*Task prompt:*
Of the entries below, restate word for word only the section that runs from the line with "right aluminium frame" to the line with "tall black pole", counting both ends.

***

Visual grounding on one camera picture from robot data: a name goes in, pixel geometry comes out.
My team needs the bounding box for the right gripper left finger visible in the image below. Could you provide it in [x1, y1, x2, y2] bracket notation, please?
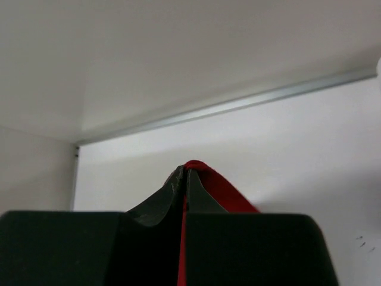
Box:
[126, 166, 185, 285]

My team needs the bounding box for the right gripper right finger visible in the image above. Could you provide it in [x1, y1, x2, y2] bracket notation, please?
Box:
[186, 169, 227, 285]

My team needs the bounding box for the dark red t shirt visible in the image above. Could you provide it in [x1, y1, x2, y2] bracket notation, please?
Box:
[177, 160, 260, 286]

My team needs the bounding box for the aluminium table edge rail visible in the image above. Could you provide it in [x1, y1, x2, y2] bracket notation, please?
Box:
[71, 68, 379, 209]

***

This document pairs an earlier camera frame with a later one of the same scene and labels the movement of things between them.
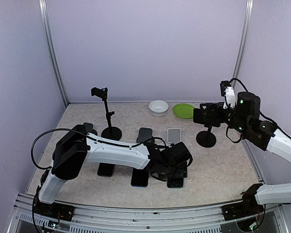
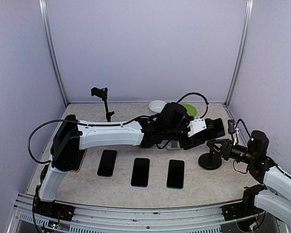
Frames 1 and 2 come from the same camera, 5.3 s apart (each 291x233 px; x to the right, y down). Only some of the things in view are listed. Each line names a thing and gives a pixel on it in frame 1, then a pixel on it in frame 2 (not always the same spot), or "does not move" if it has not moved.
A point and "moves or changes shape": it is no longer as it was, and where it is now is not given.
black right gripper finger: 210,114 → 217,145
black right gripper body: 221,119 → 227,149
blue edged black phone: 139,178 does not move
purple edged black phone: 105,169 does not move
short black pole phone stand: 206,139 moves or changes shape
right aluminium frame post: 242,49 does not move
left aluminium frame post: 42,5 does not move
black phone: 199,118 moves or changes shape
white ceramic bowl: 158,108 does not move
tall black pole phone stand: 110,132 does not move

***

*Exercise result:*
right aluminium frame post: 242,49 does not move
left aluminium frame post: 42,5 does not move
black phone: 199,118 moves or changes shape
white ceramic bowl: 158,108 does not move
tall black pole phone stand: 110,132 does not move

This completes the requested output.